• Brief: Search the listing below for the line containing "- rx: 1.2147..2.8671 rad". From there through the line containing "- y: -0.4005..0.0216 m", transcribe every line exactly, both ends included.

________________________

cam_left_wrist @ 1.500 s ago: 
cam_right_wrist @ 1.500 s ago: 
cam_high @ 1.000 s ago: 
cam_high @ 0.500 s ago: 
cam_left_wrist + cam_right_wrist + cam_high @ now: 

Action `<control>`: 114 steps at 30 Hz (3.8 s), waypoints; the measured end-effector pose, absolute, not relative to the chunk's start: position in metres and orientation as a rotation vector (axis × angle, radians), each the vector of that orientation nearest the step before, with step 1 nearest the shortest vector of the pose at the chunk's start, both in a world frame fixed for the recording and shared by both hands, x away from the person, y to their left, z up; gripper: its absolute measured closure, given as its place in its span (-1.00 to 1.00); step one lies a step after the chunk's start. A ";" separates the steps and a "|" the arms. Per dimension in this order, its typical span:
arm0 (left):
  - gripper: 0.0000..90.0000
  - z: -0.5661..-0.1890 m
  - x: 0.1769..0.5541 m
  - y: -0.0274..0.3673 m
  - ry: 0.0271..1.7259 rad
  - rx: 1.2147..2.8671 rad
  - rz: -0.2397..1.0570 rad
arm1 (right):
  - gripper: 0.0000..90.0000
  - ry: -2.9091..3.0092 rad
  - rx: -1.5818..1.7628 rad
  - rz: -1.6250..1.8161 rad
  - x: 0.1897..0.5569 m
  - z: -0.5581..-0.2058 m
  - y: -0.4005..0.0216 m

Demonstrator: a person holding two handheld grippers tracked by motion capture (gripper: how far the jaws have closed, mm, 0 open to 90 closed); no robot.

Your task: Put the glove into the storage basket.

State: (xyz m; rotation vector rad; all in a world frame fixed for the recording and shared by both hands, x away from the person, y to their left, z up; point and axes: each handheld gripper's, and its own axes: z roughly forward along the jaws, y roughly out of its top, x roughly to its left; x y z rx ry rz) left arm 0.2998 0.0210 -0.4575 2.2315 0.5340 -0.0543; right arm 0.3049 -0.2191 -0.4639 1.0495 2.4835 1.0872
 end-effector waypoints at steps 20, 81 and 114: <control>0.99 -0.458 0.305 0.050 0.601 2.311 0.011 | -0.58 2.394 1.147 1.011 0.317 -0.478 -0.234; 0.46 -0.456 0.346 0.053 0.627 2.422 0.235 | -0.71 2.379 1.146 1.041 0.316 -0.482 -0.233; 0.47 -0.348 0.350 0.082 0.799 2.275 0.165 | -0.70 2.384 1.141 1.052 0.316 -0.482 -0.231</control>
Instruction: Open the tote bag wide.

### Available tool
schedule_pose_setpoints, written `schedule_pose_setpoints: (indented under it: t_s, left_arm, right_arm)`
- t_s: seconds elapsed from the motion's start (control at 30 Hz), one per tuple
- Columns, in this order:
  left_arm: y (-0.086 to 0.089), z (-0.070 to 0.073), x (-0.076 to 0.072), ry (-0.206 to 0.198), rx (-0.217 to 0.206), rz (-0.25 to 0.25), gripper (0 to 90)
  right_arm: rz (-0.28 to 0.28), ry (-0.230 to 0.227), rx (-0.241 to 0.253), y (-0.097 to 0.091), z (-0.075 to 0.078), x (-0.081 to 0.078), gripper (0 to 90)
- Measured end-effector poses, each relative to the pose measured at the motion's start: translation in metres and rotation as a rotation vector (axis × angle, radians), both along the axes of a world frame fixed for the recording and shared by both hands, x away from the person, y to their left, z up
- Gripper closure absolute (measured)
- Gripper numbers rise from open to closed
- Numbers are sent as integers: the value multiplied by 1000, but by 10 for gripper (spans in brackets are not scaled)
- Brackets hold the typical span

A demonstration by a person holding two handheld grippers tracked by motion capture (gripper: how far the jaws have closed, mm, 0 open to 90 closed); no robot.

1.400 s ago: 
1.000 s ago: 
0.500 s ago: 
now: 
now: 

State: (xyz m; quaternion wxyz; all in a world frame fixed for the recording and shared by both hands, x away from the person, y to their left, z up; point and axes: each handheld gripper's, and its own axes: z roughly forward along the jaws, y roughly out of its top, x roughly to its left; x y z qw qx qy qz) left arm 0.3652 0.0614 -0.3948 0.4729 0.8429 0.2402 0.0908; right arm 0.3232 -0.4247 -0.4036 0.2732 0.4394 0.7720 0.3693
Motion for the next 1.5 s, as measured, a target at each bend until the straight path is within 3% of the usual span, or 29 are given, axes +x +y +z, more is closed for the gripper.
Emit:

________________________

• Expected output:
  - rx: 1.2147..2.8671 rad
  - rz: -0.2397..1.0570 rad
arm1 (right):
  - gripper: 0.0000..90.0000
  - ry: -2.9091..3.0092 rad
  - rx: -1.5818..1.7628 rad
  - rz: -1.6250..1.8161 rad
  - x: 0.1897..0.5569 m
  - z: -0.5581..-0.2058 m
  - y: -0.4005..0.0216 m

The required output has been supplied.